TASK DESCRIPTION:
Restate the data that follows exactly as it stands, beginning with the first line and ending with the line that contains "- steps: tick".

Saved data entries

+-------+

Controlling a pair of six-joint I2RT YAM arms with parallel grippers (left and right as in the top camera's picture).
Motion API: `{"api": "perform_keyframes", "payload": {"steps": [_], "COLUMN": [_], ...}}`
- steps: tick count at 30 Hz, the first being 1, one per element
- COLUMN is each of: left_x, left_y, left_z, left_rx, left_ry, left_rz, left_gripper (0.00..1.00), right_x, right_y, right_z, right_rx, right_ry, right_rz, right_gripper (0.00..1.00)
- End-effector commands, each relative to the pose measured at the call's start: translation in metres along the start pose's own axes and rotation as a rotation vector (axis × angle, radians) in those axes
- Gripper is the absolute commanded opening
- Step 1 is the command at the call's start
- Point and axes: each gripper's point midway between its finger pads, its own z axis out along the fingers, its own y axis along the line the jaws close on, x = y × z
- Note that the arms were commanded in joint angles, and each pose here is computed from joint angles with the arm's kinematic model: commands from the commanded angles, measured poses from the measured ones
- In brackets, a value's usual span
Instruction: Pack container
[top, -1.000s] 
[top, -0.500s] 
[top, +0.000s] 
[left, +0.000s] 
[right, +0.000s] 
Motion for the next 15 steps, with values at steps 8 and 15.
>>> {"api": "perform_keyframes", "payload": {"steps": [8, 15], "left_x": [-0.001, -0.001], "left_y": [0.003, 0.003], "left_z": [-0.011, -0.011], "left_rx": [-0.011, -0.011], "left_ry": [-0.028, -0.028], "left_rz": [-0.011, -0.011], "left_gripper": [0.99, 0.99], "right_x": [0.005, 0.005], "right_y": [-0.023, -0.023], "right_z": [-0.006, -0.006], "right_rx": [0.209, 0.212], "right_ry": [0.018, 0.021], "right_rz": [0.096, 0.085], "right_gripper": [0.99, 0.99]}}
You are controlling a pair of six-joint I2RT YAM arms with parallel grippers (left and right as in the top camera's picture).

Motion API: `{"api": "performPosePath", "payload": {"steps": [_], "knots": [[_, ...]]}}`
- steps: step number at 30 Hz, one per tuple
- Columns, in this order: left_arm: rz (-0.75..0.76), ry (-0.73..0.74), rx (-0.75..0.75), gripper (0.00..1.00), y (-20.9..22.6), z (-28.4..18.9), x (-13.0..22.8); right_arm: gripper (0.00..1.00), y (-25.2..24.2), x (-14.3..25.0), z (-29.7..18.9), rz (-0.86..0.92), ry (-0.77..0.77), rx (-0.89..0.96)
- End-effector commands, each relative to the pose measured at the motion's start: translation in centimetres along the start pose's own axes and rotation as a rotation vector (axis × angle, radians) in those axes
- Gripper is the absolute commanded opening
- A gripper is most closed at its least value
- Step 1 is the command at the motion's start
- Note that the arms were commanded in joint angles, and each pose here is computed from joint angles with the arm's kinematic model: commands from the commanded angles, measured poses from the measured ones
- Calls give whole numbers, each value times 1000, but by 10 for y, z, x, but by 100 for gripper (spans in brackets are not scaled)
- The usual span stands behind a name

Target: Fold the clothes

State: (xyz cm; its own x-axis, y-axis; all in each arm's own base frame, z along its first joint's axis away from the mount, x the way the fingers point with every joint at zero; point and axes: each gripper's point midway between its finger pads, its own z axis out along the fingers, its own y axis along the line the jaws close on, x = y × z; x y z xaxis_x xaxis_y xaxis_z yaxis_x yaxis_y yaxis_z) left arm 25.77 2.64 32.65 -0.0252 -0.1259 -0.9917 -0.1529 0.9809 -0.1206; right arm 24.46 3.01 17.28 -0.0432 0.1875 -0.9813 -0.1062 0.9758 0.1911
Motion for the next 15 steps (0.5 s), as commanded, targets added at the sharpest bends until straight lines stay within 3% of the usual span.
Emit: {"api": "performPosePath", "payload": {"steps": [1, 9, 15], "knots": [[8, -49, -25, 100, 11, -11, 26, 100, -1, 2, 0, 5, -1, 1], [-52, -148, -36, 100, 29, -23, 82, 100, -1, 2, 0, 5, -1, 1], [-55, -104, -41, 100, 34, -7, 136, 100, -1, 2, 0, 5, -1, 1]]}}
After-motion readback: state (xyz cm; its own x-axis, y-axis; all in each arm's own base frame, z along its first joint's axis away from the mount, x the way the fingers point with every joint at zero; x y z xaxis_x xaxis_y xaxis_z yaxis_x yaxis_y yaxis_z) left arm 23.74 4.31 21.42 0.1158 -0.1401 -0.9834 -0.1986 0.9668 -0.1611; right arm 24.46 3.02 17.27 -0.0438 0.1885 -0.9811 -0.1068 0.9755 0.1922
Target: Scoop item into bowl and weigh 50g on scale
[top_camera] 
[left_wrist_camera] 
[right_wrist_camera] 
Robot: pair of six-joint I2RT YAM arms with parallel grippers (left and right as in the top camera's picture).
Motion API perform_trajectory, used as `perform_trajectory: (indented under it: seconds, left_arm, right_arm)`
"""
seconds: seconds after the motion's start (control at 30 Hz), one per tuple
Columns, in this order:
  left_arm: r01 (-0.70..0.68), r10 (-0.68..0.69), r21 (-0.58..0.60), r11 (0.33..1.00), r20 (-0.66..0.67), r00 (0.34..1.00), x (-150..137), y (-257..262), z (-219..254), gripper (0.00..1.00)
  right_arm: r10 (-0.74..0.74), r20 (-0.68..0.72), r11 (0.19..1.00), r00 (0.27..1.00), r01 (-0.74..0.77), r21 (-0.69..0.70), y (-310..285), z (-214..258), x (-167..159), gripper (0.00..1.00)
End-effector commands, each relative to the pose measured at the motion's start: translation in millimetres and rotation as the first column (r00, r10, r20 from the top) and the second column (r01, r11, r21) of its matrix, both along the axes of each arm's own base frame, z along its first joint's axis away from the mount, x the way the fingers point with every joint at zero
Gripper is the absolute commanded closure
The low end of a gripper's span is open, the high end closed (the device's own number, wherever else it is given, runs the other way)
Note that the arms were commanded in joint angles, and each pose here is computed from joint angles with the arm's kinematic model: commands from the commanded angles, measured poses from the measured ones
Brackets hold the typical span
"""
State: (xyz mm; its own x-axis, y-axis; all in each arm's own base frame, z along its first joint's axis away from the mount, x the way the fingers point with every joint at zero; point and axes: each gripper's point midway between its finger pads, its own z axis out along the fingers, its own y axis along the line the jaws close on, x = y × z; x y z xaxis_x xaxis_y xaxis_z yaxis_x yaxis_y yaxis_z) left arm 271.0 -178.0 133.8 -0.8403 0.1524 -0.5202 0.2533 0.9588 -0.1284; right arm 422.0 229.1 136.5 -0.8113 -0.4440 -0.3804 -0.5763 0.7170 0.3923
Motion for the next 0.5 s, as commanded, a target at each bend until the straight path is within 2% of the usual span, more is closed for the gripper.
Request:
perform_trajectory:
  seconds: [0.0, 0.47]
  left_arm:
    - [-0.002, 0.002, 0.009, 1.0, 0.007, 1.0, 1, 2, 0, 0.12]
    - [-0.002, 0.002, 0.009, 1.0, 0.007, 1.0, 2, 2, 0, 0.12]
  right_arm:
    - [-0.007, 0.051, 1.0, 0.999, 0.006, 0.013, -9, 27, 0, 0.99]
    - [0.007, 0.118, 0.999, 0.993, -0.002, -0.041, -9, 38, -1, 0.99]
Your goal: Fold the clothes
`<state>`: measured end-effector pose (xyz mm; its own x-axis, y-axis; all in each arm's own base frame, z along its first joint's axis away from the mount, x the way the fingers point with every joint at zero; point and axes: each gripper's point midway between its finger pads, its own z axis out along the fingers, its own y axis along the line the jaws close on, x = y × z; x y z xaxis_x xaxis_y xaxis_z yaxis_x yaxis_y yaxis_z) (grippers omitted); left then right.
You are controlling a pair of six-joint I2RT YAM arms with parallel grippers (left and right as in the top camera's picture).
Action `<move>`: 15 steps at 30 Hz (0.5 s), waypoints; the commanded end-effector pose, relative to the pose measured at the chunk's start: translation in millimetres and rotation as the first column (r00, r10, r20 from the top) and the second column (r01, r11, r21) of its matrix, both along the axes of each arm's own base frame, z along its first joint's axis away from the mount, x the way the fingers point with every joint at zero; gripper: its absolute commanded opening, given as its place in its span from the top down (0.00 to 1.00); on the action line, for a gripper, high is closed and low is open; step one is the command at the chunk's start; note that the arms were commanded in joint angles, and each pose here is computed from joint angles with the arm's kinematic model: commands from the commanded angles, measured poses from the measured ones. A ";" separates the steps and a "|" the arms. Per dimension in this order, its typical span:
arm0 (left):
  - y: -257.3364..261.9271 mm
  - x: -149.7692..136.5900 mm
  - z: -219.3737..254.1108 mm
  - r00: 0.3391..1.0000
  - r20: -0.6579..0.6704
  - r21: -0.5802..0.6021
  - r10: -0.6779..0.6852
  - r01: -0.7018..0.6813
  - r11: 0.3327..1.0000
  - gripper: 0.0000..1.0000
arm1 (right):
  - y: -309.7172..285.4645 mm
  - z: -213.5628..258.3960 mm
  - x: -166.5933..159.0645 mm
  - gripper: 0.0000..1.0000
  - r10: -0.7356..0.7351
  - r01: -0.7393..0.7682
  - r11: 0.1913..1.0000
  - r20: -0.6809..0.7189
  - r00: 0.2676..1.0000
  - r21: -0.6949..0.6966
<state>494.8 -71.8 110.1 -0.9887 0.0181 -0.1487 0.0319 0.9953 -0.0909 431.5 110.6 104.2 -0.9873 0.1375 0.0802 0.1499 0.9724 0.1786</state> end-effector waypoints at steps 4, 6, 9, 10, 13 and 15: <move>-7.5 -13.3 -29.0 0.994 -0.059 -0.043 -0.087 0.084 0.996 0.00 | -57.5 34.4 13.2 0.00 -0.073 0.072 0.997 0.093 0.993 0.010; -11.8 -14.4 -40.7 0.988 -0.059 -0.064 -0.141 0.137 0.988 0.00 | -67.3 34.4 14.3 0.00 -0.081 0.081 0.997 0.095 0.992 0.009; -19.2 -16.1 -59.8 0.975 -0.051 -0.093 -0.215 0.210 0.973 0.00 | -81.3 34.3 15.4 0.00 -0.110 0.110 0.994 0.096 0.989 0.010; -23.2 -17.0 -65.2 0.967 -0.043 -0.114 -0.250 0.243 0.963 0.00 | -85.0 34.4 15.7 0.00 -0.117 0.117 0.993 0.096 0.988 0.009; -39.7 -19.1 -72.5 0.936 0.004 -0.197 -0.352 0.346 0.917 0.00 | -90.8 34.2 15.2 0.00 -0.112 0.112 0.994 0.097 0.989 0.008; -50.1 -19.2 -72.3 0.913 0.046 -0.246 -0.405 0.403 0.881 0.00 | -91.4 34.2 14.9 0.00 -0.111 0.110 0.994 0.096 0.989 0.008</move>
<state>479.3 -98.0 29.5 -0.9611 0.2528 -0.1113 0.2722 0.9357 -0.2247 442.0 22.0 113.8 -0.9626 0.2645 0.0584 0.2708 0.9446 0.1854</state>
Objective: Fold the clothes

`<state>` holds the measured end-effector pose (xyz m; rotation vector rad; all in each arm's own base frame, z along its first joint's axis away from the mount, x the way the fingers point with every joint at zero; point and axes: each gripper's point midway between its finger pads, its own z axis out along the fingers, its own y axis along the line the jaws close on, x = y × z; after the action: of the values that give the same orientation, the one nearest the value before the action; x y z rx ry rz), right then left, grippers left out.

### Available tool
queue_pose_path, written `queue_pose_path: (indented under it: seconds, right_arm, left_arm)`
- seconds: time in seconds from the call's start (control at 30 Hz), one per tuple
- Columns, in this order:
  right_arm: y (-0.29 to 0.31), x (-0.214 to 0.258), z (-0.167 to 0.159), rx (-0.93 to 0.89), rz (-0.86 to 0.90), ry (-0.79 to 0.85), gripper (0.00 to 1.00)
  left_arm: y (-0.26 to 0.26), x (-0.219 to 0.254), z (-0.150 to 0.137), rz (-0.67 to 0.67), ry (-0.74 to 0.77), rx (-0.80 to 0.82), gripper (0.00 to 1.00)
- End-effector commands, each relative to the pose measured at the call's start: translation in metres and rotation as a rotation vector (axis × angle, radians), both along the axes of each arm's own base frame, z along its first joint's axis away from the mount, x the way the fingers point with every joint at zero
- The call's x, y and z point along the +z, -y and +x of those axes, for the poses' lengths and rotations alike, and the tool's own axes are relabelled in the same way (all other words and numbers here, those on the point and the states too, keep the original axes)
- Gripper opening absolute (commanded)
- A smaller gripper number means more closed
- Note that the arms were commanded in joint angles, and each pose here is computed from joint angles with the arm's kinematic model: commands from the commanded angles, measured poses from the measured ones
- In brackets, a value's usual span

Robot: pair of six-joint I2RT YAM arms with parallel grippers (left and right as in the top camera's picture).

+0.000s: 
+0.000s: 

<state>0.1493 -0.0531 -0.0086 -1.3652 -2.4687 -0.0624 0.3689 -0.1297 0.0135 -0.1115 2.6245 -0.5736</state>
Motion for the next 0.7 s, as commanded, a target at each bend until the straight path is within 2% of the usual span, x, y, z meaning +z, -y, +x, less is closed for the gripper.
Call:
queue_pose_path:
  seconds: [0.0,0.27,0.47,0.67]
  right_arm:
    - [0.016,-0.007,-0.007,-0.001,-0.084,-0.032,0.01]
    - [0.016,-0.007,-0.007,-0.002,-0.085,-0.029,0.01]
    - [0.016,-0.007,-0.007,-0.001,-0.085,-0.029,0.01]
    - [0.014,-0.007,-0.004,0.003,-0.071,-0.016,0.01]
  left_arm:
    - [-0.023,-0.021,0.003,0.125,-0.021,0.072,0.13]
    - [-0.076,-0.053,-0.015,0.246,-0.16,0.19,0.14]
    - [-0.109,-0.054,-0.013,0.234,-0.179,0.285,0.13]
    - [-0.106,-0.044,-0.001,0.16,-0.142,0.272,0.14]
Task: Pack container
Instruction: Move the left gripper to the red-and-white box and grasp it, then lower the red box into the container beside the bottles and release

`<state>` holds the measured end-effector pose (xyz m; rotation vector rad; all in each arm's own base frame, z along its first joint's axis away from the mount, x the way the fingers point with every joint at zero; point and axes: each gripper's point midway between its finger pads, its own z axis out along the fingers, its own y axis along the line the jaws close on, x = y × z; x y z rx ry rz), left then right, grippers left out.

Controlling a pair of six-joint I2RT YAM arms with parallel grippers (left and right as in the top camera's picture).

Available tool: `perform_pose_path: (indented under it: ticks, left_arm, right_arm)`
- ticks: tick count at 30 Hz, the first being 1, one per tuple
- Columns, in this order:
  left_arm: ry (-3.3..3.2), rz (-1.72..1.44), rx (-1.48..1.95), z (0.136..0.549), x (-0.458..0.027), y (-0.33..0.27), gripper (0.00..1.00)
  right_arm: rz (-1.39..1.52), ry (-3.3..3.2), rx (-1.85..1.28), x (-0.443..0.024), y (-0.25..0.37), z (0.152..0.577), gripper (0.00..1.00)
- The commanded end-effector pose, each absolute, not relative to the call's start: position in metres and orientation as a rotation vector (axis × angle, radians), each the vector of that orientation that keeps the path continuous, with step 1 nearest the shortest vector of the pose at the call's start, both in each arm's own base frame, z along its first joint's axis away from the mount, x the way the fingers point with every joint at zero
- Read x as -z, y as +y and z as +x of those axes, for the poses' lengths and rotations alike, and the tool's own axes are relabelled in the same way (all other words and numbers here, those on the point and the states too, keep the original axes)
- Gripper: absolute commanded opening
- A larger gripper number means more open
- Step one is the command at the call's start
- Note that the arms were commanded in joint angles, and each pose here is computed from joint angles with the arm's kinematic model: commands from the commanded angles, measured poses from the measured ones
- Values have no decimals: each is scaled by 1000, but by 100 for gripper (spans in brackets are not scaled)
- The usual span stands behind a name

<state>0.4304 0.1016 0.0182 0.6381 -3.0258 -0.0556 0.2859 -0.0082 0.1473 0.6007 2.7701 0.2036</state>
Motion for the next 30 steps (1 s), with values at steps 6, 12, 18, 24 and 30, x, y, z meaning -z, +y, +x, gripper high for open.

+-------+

FINISHED TASK:
Controlling a pair of six-joint I2RT YAM arms with parallel grippers (left and right as in the top camera's picture).
Motion API: `{"api": "perform_keyframes", "payload": {"steps": [_], "COLUMN": [_], ...}}`
- steps: tick count at 30 Hz, the first being 1, one per element

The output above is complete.